As I attempted to show, even though the total amount of zinc reported in the 
ICP-MS analysis was small, it was of an order of magnitude to potentially 
explain part of the mass 64 balance.

Eric


[Vo]:Re: Kamacite and natural fractionation of heavy nickel

2016-03-29 Thread Bob Cook
Jones--

The laser atomic activation tests did not show much Zn of any kind.  The report 
indicates there was no Zn, Zn-64 or some other isotope of Zn.   If AP is now 
correct he should also explain why the laser activations testing did not show 
an Zn to speak of.  

What he seems to say is that the Zn-64 was created after the laser activation 
tests were complete.  If that were the case, there was a good deal of Zn-64 
created during the reaction, more than seems likely given the extent of 
testing. 

Bob Cook

From: Jones Beene 
Sent: Monday, March 28, 2016 8:08 PM
To: vortex-l@eskimo.com 
Subject: RE: [Vo]:Re: Kamacite and natural fractionation of heavy nickel

From: Bob Cook 

 

I doubt that the mass spec readings would have had such a peak at 64 given the 
low concentration of Zn reported. 

 

 

That’s because the zinc was labeled as nickel. Both the charts on page 14 and 
15 show the enrichment of 64Ni at 4.4% -- but now Parkhomov explains that what 
they thought was 64Ni was instead 64Zn.


RE: EXTERNAL: RE: [Vo]: Kamacite and natural fractionation of heavy nickel

2016-03-29 Thread Roarty, Francis X
Time dilation sounding plausible yet? :_)
Fran

From: Jones Beene [mailto:jone...@pacbell.net]
Sent: Monday, March 28, 2016 10:11 PM
To: vortex-l@eskimo.com
Subject: EXTERNAL: RE: [Vo]: Kamacite and natural fractionation of heavy nickel


Bob Greenyer got this answer back from Parkhomov on the "64Ni" question (Sochi 
results).

"About high content of 64Ni. We assume that in fact an impurity 64Zn was 
registered. Mass spectrometer cannot distinguish between these two isotopes."
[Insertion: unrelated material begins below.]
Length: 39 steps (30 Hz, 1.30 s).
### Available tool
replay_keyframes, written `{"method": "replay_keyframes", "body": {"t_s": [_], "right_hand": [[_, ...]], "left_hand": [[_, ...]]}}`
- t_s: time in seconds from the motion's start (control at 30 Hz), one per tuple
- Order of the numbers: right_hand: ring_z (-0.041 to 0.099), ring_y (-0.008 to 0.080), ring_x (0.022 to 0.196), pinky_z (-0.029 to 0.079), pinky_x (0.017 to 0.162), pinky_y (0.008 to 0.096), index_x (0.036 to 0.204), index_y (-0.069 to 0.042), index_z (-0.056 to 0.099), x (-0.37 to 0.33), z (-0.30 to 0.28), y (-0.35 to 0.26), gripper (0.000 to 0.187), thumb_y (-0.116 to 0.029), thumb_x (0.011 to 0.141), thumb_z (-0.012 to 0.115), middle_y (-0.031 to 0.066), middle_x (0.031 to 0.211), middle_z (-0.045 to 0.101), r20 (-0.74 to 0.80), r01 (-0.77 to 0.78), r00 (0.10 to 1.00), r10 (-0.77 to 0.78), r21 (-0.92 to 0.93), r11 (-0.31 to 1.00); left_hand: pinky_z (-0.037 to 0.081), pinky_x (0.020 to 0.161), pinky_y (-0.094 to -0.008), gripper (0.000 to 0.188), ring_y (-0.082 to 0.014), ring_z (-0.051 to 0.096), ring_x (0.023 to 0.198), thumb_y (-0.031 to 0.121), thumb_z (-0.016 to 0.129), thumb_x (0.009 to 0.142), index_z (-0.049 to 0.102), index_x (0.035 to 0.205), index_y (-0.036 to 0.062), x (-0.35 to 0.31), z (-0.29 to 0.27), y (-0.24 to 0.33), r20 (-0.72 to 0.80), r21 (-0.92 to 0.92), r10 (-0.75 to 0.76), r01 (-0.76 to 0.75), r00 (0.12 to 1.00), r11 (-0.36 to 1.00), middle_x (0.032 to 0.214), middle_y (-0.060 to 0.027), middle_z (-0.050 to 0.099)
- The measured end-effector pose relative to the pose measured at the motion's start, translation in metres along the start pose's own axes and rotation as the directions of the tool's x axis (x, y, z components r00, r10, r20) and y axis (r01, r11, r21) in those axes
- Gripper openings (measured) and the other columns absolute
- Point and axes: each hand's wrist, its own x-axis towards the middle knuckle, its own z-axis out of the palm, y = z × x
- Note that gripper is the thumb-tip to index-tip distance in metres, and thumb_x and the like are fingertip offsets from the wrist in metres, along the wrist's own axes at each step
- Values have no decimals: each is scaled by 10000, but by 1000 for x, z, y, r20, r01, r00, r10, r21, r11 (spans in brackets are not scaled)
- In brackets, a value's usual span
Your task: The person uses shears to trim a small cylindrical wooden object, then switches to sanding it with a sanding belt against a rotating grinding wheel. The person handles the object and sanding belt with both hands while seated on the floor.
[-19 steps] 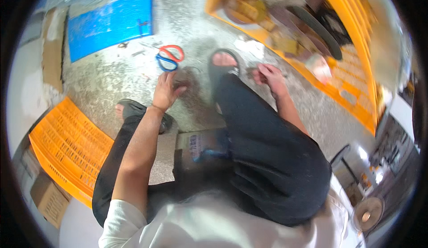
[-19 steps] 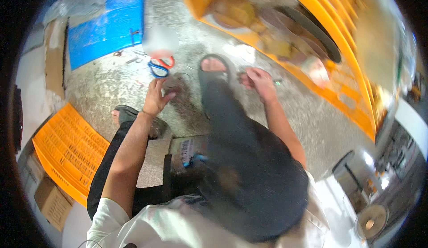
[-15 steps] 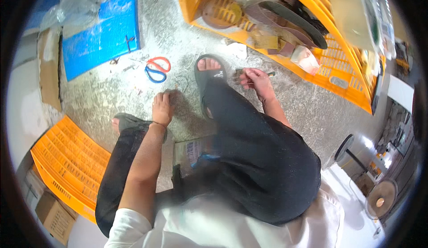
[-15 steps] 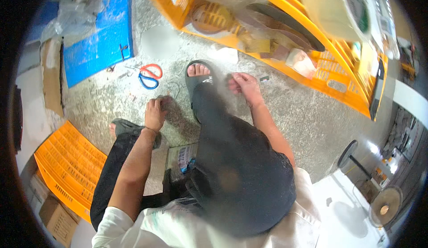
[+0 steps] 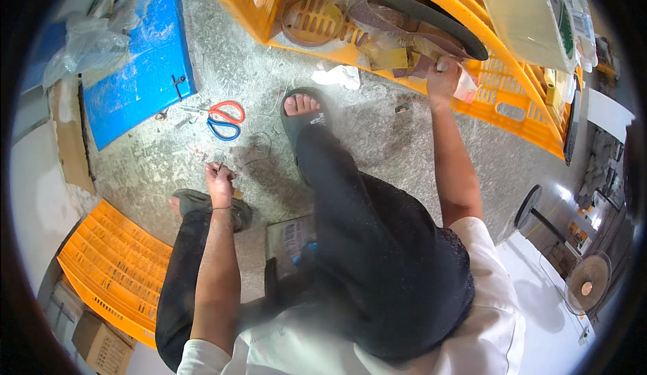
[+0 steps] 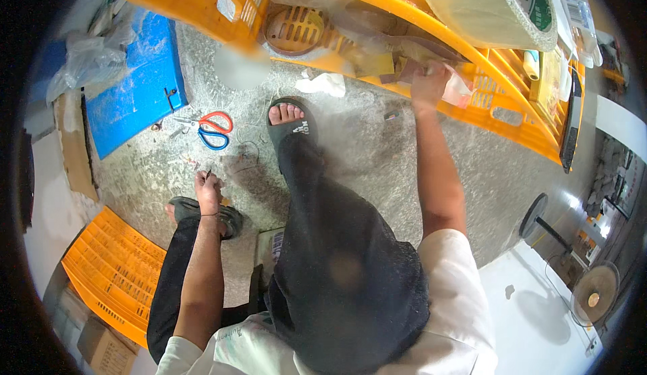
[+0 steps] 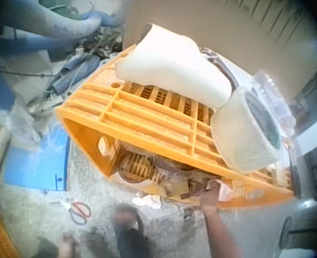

That could be big news… This could be a major breakthrough... or not. The 
isotope in question was depleted by almost half, so it provided most of the 
excess heat. If the 4.4% of mass 64 was due to zinc, then about 8% of the 
starting nickel was zinc contamination which is high but not impossible. Since 
Parkhomov sounds fairly sure, then he may have seen the other zinc isotopes 
which were not mentioned.

Obviously, the next questions are something like this: was the depletion of the 
zinc-64 (compared to the starting level) due to its slight inherent 
radioactivity, and was the decay vastly accelerated? If so, then we must accept 
that accelerated beta decay can provide excess heat and possibly avoid 
detection. Other mechanisms are possible but 64Zn has an extremely long 
half-life, yet it is known to beta decay.

The bottom line is that it would be wise to add zinc to a glowstick experiment 
to see if it could really be this simple.